Goal of the exercise:
Find the lines of data that contain the string "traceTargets", then list them.

Supplied data:
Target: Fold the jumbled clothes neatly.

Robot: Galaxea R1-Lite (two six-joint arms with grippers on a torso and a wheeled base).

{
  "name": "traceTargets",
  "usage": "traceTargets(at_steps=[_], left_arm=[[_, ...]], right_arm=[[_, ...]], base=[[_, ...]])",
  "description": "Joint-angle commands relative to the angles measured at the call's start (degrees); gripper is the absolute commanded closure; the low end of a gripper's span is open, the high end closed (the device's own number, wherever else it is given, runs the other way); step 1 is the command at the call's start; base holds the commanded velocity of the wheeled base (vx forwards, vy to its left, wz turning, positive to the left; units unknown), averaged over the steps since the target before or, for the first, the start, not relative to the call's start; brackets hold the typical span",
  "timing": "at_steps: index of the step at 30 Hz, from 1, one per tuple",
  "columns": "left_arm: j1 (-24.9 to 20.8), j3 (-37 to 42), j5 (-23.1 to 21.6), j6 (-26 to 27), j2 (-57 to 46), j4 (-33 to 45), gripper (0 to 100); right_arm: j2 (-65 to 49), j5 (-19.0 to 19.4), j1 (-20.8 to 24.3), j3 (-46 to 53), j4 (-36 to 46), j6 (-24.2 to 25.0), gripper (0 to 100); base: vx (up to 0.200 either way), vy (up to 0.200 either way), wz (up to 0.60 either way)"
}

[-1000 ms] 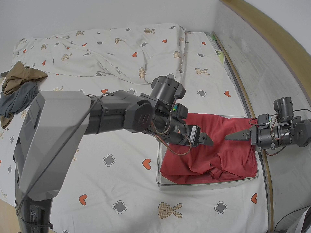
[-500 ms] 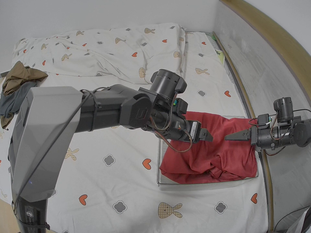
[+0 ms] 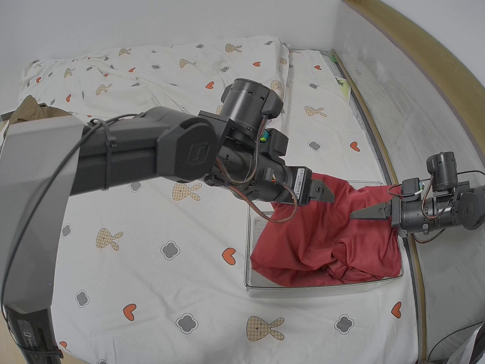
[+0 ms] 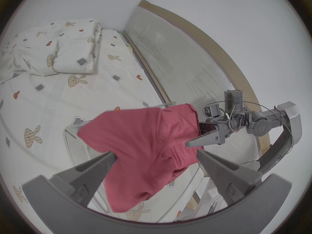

Response to the task:
  "name": "traceTargets",
  "usage": "traceTargets(at_steps=[_], left_arm=[[_, ...]], right_arm=[[_, ...]], base=[[_, ...]])",

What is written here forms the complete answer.